Exercise:
Using the material that follows, say how many lines contain the string "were". Answer with a number only.

◇ ◇ ◇

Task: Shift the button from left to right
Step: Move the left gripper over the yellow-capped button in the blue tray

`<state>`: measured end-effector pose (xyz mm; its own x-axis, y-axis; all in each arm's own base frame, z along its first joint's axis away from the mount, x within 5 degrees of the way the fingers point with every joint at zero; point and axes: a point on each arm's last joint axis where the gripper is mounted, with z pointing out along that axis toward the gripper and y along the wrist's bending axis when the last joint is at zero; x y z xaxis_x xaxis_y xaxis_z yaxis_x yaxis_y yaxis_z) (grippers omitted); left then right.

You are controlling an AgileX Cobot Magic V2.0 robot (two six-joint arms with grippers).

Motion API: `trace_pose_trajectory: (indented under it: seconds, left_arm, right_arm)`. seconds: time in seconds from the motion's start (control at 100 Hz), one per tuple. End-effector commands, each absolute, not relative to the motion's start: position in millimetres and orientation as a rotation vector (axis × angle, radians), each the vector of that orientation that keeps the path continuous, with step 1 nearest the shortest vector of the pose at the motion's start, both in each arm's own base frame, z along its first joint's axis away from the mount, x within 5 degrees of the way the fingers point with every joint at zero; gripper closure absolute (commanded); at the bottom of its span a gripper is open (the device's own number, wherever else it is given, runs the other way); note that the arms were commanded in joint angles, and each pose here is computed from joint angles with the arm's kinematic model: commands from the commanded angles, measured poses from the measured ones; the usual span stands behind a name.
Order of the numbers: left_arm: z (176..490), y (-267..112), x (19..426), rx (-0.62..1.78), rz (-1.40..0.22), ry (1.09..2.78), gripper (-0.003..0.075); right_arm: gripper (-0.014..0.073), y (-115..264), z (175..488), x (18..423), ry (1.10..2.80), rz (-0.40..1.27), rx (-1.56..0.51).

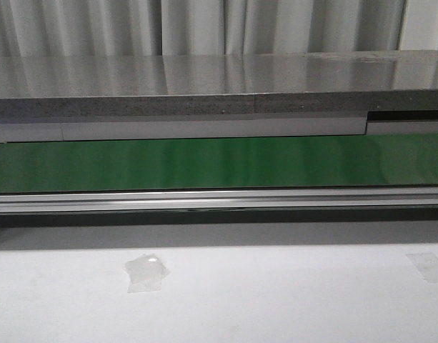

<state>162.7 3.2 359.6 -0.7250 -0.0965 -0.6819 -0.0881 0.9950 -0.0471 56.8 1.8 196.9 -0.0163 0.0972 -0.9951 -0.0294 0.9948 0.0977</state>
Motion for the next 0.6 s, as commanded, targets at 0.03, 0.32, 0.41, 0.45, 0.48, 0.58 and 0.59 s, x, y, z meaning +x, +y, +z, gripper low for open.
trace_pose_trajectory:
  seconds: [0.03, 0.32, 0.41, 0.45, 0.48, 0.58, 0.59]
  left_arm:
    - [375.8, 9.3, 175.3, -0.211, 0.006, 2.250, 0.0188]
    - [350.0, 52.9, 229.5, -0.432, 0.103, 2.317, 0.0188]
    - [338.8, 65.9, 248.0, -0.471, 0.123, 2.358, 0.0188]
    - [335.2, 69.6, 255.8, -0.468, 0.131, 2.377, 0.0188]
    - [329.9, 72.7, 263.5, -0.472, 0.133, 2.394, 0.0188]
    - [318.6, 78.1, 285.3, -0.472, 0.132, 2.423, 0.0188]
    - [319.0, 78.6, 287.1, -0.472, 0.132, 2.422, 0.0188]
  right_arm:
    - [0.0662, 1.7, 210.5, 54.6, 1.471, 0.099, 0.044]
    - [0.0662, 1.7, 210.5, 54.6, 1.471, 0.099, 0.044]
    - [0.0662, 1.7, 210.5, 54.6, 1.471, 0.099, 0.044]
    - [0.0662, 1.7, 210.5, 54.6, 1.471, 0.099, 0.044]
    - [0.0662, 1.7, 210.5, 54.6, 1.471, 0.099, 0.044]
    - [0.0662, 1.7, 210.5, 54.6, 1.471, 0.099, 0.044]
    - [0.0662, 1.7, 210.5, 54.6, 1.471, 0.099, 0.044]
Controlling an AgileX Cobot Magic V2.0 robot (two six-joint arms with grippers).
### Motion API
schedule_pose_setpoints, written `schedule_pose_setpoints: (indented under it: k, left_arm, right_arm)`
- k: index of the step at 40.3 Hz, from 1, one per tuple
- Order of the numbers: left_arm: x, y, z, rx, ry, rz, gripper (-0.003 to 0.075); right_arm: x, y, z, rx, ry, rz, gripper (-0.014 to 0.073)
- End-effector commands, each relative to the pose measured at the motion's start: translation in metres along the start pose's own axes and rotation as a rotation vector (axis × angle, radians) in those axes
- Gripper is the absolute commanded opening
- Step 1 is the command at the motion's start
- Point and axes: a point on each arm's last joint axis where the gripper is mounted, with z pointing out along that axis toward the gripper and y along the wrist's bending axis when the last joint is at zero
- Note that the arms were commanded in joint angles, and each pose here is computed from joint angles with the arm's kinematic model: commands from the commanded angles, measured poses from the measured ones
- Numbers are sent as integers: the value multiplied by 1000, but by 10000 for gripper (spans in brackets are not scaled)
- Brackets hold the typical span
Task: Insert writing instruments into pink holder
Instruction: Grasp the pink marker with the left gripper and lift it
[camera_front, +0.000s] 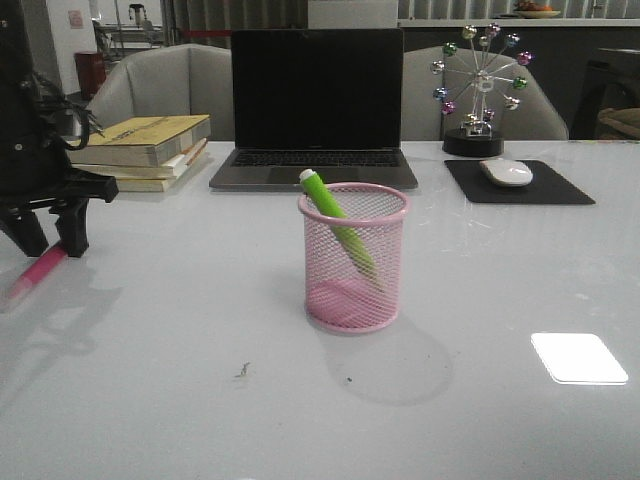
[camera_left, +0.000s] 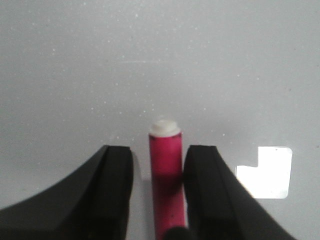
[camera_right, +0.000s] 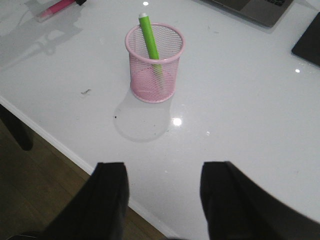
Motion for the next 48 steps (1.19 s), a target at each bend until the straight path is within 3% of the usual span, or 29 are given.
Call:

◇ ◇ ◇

Problem solution:
2